### Task statement
Return an exact copy of the data, starting at its first line and ending at the line that contains "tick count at", minus any pictures.

### Dataset excerpts
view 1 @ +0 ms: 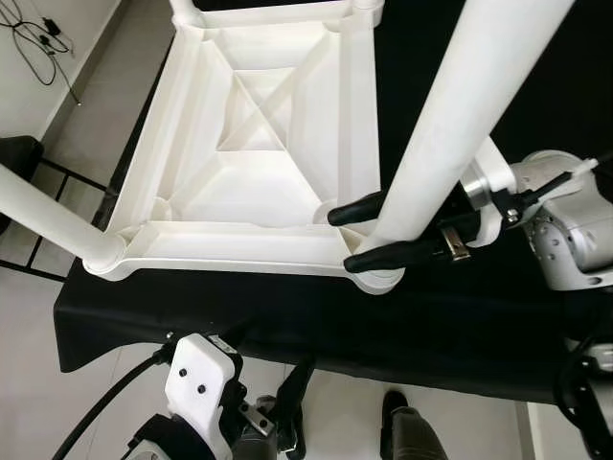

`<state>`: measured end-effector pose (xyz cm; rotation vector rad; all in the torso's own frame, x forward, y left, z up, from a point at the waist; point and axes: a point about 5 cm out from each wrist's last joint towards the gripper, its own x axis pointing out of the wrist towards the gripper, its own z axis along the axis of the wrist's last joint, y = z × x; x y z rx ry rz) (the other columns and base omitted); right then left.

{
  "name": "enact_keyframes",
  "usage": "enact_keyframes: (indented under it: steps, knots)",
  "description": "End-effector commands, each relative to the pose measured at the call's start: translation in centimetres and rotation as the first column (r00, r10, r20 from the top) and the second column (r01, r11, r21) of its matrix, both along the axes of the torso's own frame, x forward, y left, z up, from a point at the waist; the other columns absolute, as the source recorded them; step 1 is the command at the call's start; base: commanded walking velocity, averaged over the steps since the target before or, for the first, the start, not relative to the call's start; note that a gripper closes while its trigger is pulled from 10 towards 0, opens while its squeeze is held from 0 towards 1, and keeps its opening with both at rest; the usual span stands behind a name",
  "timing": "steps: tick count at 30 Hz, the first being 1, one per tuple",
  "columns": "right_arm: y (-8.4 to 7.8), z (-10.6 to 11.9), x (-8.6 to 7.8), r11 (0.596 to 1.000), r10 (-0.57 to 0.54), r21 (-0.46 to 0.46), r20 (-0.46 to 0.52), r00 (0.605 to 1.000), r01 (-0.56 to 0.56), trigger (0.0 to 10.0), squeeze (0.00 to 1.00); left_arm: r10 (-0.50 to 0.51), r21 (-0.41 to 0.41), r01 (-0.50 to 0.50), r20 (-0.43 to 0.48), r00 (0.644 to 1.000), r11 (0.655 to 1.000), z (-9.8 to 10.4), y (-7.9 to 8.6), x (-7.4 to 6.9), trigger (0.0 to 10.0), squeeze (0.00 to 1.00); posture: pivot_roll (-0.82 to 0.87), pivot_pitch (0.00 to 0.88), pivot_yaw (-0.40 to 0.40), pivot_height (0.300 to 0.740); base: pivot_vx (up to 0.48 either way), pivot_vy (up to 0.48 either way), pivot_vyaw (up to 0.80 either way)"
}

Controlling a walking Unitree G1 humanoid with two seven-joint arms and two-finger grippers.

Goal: Building children table

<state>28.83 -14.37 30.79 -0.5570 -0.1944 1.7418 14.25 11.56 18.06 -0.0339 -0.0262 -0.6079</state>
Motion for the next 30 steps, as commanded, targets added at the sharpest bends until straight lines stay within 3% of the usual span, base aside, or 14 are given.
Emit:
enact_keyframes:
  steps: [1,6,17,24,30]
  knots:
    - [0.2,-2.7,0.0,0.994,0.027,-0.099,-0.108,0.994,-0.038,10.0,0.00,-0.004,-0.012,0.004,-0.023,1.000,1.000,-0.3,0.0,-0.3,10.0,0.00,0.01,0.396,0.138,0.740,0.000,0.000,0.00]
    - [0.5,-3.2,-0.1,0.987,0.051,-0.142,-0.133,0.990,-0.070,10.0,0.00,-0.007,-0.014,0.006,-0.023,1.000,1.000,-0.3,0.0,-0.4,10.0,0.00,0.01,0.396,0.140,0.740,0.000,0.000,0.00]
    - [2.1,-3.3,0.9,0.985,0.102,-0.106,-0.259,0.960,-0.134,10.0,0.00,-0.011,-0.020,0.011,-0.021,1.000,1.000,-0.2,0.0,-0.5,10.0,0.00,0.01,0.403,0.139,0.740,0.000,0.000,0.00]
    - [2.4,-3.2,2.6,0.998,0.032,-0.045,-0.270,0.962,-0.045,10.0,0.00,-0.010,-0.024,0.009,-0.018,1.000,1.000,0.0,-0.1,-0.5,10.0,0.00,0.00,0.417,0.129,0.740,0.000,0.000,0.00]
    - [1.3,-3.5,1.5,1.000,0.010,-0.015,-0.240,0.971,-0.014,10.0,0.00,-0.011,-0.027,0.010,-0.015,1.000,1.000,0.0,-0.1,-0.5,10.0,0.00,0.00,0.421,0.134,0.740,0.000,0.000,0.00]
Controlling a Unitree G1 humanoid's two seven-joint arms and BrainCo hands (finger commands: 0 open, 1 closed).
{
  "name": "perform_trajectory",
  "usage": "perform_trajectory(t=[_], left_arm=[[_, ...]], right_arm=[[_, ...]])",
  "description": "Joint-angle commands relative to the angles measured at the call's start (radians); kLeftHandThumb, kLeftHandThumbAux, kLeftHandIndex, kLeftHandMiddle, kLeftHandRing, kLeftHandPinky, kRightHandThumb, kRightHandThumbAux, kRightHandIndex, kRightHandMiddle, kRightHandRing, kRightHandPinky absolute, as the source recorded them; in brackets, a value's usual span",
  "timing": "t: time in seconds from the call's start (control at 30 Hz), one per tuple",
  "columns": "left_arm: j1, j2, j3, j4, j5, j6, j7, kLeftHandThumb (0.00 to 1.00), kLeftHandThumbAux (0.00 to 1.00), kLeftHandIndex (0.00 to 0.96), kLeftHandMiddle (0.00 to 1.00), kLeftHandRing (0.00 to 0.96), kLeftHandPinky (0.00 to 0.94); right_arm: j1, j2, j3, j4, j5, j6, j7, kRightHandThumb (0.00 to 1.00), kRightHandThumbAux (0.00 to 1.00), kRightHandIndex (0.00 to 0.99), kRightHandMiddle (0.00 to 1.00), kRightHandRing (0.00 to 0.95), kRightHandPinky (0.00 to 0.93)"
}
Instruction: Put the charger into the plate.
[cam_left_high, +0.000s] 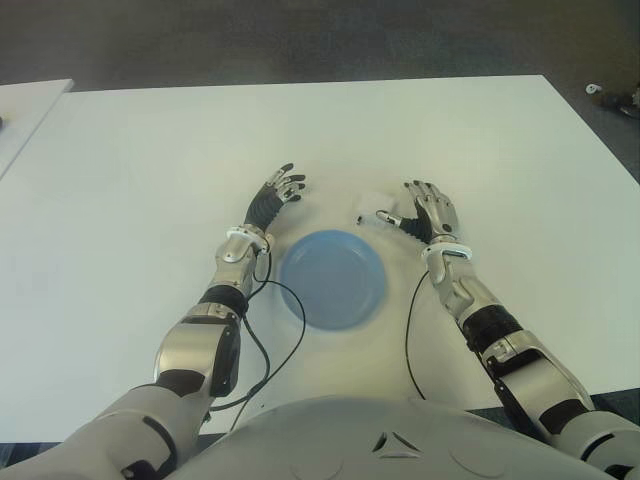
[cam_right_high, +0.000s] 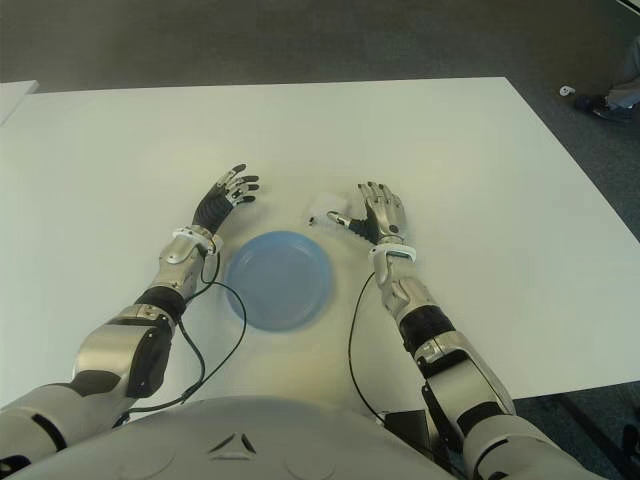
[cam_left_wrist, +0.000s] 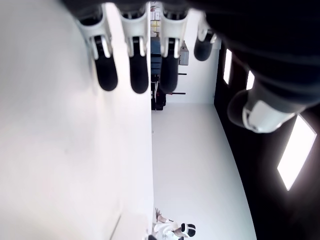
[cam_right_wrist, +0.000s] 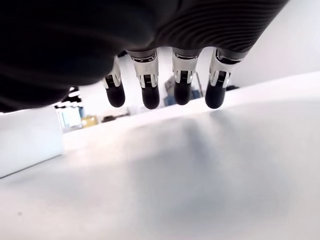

### Exercise output
view 1 @ +0 ms: 

`<state>`: measured end-effector pose (xyz cm; rotation vector rad; all in the torso's own frame, x forward, y left, z up, from a point at the waist; point and axes: a point about 5 cm out from each wrist's last joint towards the gripper, its own x axis pointing out of the wrist towards the gripper, its own z axis along the axis of the wrist's last joint, y = z × x; x y z rx ry rz) (the other columns and base omitted); right then left.

{
  "name": "enact_keyframes",
  "usage": "enact_keyframes: (indented under it: steps, knots)",
  "description": "End-effector commands, each relative to the pose measured at the call's start: translation in centimetres and rotation as the first column (r00, r10, r20 from the top) and the second column (r01, r11, r21) of its matrix, both along the axes of the torso's own frame, x forward, y left, z up, from a point at the waist; the other columns absolute, as the source recorded them; step 1 is the command at the call's start; base: commanded walking velocity, averaged over the steps since the target before or, for the first, the start, not relative to the call's start; note that a gripper closes while its trigger is pulled from 10 towards 0, opens while its squeeze is held from 0 towards 1, and keeps its opening with both at rest; the usual span stands behind a name",
  "timing": "steps: tick count at 30 Hz, the first being 1, one per tuple",

Work on the exercise is now concluded.